Build a Chatbot with Next.js and Kyma API in 5 Minutes
What You'll Build
A streaming chatbot with:
- •Real-time token streaming
- •Switch between 6 AI models
- •Dark navy + gold theme
- •Deploy to Vercel in one click
Total code: under 100 lines. Total cost: free (Kyma gives you $0.50 on signup).
Prerequisites
- •Node.js 18+
- •A Kyma API key (get one free)
Step 1: Create the Project
npx create-next-app@latest my-chatbot
cd my-chatbot
npm install kyma-ai
Step 2: Add Your API Key
cp .env.example .env.local
Edit .env.local:
KYMA_API_KEY=ky-your-actual-key
Step 3: Run
npm run dev
Open http://localhost:3000. You're chatting with qwen-3.6-plus — the most popular model on Kyma.
How It Works
The API Route (15 lines)
// app/api/chat/route.ts
import { streamText } from "ai";
import { kyma } from "@kyma-api/ai-sdk";
export async function POST(req: Request) {
const { messages, model } = await req.json();
const result = streamText({
model: kyma(model || "qwen-3.6-plus"),
messages,
system: "You are a helpful assistant.",
});
return result.toUIMessageStreamResponse();
}
The kyma() function wraps the Vercel AI SDK's OpenAI-compatible provider. It reads KYMA_API_KEY from your environment automatically.
The Chat UI
The frontend uses useChat from ai/react — it handles streaming, message state, and the input form. The model selector passes the selected model via the body option.
const { messages, sendMessage, status } = useChat({
body: { model }, // passed to the API route
});
Switch Models
The dropdown lets you switch between:
- •qwen-3.6-plus — best overall quality
- •deepseek-v3 — GPT-5 class, best value
- •deepseek-r1 — chain-of-thought reasoning
- •llama-3.3-70b — fast, all-around
- •gemini-2.5-flash — 1M context window
- •qwen-3-32b — ultra-fast coding
Each model has different strengths. Try asking the same question to different models to see the difference.
Deploy to Vercel
Deploy your chatbot to Vercel — add KYMA_API_KEY as an environment variable and you're live.

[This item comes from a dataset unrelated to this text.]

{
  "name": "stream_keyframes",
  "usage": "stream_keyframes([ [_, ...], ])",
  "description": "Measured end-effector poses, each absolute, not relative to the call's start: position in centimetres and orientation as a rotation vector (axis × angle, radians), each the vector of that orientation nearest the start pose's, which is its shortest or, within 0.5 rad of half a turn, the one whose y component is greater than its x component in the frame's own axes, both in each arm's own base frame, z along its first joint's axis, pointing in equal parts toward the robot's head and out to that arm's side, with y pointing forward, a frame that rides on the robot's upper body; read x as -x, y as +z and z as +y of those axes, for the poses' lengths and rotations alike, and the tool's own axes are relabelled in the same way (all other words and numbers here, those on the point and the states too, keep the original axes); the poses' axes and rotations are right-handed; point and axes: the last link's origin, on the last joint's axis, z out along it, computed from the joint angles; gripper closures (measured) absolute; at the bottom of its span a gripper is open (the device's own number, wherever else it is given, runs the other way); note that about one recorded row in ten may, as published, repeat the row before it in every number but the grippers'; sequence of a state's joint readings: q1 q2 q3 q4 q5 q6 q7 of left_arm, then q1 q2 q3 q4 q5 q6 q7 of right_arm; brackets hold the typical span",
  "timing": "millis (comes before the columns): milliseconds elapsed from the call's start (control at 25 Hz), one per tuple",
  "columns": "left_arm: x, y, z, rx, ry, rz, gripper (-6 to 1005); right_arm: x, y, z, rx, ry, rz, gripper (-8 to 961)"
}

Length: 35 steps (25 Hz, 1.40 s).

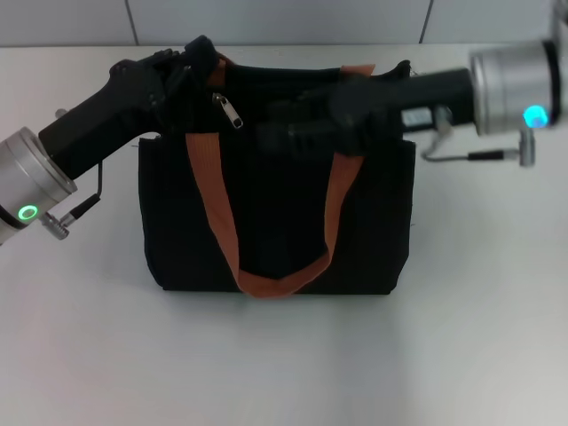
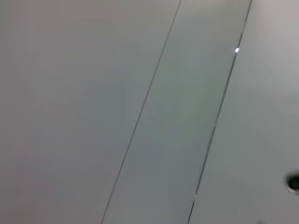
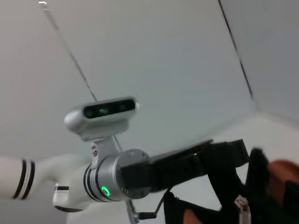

Click the button, paste your KYMA_API_KEY, and you're live.
What's Next
- •Add conversation history with Supabase
- •Add tool calling for function execution
- •Try the Vercel AI SDK guide for more patterns
- •Check model recommendations to pick the right model
Cost
With $0.50 free credits, you get roughly 500-3,000 chat messages depending on the model. A typical conversation (500 input + 200 output tokens) costs about $0.0008 with qwen-3.6-plus.